# Task instructions:
The answer should consist of each line below that contains the word "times".

---------- Data block ----------

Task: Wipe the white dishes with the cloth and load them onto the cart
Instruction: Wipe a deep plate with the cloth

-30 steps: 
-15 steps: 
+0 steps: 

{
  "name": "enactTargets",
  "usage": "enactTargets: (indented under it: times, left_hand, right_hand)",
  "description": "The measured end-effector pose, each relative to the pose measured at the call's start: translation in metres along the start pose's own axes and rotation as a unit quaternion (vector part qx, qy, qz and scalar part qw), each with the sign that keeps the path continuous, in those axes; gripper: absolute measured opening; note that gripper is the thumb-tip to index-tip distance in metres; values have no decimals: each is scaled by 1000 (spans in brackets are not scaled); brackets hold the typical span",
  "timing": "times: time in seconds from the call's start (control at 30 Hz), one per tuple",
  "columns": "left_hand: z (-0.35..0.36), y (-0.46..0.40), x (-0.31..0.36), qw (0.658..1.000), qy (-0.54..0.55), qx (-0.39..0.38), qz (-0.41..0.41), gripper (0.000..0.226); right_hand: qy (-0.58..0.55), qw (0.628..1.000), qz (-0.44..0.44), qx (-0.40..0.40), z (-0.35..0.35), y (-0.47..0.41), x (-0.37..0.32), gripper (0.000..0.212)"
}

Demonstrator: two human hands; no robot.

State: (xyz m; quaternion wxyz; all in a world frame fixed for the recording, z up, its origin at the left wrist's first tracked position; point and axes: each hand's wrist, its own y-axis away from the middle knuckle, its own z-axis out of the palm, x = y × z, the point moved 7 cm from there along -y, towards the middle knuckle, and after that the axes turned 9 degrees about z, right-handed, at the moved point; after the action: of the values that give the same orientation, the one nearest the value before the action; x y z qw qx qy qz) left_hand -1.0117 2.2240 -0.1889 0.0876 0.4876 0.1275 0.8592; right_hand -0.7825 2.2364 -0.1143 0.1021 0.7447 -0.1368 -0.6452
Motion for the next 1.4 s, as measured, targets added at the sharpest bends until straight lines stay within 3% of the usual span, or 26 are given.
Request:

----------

# Output:
  "usage": "enactTargets: (indented under it: times, left_hand, right_hand)",
  "timing": "times: time in seconds from the call's start (control at 30 Hz), one per tuple",

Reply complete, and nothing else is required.